#### ACTIVITY
What is needed here is an exact repetition of the records below, beginning at the line that has "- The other" and stopping after the line that has "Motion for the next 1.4".

(RECORDS FOR THIS EXERCISE begins)

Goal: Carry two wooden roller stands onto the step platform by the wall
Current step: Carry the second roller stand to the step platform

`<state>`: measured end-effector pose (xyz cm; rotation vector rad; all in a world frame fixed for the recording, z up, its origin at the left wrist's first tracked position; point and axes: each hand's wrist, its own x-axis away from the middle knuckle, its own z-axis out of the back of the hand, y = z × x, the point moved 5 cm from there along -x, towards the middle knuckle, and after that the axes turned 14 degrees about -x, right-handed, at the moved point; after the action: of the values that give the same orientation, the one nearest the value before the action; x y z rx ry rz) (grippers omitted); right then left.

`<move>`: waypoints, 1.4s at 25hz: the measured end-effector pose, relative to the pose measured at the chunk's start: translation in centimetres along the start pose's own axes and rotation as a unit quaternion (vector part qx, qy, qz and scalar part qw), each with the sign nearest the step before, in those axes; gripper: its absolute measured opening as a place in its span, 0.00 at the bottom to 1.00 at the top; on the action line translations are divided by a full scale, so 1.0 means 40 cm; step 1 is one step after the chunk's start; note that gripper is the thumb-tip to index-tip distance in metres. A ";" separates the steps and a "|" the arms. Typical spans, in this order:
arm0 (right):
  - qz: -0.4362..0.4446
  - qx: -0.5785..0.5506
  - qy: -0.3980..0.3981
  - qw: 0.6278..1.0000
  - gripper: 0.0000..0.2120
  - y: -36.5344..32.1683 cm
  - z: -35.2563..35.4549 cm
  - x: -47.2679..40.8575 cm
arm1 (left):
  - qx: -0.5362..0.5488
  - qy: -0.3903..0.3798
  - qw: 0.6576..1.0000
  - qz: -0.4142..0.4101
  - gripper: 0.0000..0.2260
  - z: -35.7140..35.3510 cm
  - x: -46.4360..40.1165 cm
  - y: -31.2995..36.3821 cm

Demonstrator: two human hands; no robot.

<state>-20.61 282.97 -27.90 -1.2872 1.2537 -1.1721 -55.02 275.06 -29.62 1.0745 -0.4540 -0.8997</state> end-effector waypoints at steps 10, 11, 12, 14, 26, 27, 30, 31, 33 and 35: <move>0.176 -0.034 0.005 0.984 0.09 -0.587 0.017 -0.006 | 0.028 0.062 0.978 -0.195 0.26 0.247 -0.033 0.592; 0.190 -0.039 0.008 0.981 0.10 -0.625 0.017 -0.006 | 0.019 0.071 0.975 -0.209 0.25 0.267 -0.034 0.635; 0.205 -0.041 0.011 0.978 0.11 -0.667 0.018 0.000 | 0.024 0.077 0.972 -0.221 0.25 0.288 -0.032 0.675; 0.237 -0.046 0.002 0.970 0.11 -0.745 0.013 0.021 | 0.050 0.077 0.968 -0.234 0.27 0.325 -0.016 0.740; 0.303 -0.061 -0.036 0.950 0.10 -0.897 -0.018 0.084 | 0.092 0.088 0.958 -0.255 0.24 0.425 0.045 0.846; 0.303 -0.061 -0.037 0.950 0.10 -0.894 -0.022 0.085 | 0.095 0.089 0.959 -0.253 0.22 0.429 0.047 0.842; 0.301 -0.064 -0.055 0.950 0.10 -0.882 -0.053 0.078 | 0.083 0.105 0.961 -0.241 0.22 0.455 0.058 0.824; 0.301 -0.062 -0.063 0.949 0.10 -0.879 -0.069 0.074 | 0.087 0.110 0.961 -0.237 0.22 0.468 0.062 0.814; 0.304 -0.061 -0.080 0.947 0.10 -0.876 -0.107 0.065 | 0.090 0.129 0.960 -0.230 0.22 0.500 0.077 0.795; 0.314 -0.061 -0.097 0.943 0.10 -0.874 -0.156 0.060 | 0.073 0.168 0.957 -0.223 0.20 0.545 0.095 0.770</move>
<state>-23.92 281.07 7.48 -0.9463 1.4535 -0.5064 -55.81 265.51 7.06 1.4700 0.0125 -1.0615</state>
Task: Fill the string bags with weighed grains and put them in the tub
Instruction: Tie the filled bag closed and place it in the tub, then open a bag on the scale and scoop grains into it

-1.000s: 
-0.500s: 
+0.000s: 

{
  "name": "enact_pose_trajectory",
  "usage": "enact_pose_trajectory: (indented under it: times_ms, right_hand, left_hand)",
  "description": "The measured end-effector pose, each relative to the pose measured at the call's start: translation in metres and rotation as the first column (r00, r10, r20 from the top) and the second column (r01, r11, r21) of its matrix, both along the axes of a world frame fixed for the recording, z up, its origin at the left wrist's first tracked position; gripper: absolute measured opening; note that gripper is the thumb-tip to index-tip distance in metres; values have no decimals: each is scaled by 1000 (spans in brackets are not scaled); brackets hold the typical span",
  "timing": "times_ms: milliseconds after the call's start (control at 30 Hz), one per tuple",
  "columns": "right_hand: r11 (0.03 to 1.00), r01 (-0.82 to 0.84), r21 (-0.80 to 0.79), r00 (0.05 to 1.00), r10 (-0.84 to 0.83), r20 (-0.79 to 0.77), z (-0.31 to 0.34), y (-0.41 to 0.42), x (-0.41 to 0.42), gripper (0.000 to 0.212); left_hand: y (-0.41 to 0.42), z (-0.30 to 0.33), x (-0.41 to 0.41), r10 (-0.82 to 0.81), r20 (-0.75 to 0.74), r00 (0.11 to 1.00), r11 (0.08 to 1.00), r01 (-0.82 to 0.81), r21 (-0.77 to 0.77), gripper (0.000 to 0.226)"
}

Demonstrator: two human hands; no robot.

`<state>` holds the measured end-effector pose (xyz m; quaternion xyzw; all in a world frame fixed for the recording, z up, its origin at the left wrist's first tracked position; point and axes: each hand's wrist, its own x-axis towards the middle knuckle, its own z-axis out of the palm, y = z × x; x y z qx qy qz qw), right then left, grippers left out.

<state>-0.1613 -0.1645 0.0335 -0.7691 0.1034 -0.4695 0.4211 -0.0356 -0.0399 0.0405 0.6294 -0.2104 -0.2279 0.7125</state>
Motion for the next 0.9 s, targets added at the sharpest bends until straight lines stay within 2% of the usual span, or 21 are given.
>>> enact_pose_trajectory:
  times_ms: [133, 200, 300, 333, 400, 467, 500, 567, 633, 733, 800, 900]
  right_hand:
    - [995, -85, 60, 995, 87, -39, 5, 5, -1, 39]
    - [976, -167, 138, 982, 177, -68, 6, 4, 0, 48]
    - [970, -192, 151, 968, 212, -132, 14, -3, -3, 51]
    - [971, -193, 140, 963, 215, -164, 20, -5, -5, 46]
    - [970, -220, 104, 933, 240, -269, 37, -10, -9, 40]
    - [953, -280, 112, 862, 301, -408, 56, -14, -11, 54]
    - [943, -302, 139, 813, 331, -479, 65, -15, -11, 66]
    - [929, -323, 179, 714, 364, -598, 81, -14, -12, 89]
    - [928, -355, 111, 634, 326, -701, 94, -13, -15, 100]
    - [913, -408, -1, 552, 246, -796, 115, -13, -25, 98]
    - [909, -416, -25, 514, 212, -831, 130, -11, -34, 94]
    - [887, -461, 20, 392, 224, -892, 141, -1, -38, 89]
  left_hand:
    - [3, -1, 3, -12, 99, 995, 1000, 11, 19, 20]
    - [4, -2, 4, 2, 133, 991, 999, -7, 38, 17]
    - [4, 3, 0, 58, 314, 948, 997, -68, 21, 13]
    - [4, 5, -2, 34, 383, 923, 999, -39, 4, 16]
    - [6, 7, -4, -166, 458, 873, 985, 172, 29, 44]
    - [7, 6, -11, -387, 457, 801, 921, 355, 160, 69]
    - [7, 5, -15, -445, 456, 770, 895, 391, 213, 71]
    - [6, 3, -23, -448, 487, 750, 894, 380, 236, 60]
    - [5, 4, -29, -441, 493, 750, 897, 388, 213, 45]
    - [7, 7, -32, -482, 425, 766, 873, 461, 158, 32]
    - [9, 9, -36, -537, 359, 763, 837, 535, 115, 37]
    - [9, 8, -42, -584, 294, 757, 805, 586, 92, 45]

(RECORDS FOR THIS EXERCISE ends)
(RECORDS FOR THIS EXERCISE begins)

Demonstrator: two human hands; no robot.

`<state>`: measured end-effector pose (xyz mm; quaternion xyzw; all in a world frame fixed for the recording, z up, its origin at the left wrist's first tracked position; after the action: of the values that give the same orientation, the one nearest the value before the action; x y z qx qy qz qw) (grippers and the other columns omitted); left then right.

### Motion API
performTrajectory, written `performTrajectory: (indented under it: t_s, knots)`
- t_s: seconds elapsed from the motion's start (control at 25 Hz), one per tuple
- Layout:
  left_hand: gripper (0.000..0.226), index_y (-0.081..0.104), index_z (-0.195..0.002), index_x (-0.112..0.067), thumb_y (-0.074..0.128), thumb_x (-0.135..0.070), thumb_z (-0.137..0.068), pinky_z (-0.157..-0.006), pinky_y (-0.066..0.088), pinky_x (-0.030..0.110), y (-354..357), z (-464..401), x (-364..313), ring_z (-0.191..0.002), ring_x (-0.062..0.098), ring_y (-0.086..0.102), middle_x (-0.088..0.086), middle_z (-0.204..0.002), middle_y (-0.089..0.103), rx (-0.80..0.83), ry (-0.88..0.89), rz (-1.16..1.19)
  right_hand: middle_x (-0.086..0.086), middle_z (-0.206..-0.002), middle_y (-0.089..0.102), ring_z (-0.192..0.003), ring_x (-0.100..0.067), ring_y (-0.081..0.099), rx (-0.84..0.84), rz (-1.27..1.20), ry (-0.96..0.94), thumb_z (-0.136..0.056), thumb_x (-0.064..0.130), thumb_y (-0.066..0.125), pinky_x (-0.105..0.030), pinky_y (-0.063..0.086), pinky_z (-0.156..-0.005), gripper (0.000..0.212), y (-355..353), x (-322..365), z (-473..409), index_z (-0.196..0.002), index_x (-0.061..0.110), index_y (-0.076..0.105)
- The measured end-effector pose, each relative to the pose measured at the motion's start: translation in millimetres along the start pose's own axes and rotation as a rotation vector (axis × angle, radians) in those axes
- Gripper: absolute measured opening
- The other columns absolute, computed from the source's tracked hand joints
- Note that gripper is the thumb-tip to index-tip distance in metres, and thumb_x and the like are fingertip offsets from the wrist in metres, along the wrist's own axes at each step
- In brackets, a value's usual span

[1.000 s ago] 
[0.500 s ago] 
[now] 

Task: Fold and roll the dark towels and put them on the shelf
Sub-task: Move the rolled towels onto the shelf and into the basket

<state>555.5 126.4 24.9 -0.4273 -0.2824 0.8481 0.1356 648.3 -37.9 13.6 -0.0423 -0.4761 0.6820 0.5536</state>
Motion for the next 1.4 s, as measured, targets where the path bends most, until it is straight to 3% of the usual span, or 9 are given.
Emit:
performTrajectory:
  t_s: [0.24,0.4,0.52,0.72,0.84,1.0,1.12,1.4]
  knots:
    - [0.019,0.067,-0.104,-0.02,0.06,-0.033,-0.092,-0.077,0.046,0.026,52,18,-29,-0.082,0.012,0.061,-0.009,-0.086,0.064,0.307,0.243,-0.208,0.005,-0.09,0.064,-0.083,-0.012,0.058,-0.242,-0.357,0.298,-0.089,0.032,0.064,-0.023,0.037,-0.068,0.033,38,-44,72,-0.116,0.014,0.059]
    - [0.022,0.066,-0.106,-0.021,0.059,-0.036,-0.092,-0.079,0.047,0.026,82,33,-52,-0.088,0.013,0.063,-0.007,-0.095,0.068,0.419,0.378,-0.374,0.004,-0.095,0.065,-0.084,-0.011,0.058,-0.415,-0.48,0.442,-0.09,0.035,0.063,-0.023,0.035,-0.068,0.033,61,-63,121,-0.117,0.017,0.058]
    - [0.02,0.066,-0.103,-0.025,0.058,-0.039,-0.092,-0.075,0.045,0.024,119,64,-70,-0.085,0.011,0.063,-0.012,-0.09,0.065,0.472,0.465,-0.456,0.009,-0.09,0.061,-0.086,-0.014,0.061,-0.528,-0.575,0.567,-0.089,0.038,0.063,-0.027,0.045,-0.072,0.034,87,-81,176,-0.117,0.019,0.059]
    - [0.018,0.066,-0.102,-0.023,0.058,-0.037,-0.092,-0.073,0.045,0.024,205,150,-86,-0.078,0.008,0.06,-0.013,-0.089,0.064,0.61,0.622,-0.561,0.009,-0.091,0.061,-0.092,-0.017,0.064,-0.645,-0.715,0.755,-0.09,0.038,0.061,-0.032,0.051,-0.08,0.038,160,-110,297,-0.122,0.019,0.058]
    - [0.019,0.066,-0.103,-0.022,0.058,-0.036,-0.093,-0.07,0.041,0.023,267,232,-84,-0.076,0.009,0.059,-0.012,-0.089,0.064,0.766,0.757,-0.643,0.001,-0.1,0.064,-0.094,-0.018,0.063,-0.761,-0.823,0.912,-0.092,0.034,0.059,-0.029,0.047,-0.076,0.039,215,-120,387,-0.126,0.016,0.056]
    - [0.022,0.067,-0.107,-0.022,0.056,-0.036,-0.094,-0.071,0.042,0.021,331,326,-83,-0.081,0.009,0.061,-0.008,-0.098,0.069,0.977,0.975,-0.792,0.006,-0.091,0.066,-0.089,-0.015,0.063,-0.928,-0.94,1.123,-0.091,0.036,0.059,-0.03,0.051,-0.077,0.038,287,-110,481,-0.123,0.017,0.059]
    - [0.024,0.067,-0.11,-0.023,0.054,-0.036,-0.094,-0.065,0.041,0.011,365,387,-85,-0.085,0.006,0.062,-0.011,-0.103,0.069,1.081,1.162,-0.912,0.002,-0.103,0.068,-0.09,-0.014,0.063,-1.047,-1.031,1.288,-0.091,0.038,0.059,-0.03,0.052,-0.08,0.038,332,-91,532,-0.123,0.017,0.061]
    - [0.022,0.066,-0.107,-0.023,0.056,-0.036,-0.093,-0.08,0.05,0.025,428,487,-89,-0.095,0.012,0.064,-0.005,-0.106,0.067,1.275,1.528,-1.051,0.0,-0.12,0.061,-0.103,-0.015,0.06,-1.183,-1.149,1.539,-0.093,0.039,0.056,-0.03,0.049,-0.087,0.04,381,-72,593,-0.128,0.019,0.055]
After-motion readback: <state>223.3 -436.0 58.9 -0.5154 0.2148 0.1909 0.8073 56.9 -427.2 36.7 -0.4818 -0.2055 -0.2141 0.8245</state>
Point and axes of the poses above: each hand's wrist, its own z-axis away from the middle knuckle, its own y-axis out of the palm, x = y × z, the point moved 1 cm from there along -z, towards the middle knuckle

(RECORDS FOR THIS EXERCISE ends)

#### OUTPUT OF THE TASK
- The other columns absolute, computed from the source's tracked hand joints
- Note that gripper is the thumb-tip to index-tip distance in metres, and thumb_x and the like are fingertip offsets from the wrist in metres, along the wrist's own axes at each step
- In brackets, a value's usual span

[1.000 s ago] 
[0.500 s ago] 
[now] 

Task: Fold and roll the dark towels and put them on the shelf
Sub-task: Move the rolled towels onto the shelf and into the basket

<state>555.5 126.4 24.9 -0.4273 -0.2824 0.8481 0.1356 648.3 -37.9 13.6 -0.0423 -0.4761 0.6820 0.5536</state>
Motion for the next 1.4 s, as measured, targets where the path bends most, until it is straight to 3% of the usual span, or 9 are given.

The answer requires nothing further.